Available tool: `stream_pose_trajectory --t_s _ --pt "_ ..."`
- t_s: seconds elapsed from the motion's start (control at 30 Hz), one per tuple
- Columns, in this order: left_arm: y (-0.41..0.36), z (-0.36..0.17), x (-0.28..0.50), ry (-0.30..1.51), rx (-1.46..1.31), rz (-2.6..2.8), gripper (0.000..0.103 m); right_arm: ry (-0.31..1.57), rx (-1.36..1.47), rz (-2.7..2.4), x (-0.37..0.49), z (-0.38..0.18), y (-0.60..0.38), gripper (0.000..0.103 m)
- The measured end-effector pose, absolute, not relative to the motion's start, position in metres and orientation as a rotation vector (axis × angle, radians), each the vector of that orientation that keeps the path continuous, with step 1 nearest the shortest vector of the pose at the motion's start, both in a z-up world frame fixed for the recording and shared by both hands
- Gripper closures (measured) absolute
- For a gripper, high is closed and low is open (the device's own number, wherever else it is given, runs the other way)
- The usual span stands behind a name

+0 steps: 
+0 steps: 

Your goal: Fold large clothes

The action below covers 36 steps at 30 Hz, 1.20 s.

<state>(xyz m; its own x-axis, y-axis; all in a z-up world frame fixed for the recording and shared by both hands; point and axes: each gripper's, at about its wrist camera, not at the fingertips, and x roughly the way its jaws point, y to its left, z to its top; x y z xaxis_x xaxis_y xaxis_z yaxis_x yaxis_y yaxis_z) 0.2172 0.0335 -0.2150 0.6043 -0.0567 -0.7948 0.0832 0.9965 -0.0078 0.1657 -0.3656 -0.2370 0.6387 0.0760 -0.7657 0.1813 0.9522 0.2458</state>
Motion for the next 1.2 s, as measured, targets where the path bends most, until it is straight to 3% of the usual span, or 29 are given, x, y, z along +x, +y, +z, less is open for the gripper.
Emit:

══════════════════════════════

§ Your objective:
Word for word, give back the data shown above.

§ Solution to this exercise:
Available tool: `stream_pose_trajectory --t_s _ --pt "_ ..."`
- t_s: seconds elapsed from the motion's start (control at 30 Hz), one per tuple
- Columns, in this order: left_arm: y (-0.41..0.36), z (-0.36..0.17), x (-0.28..0.50), ry (-0.30..1.51), rx (-1.46..1.31), rz (-2.6..2.8), gripper (0.000..0.103 m); right_arm: ry (-0.31..1.57), rx (-1.36..1.47), rz (-2.7..2.4), x (-0.37..0.49), z (-0.38..0.18), y (-0.60..0.38), gripper (0.000..0.103 m)
- The measured end-effector pose, absolute, not relative to the motion's start, position in metres and orientation as a rotation vector (axis × angle, radians), each the vector of that orientation that keeps the path continuous, with step 1 nearest the shortest vector of the pose at the motion's start, both in a z-up world frame fixed for the recording and shared by both hands
- Gripper closures (measured) absolute
- For a gripper, high is closed and low is open (the device's own number, wherever else it is given, runs the other way)
- The usual span stands behind a name

+0 steps: 
+0 steps: 

Your goal: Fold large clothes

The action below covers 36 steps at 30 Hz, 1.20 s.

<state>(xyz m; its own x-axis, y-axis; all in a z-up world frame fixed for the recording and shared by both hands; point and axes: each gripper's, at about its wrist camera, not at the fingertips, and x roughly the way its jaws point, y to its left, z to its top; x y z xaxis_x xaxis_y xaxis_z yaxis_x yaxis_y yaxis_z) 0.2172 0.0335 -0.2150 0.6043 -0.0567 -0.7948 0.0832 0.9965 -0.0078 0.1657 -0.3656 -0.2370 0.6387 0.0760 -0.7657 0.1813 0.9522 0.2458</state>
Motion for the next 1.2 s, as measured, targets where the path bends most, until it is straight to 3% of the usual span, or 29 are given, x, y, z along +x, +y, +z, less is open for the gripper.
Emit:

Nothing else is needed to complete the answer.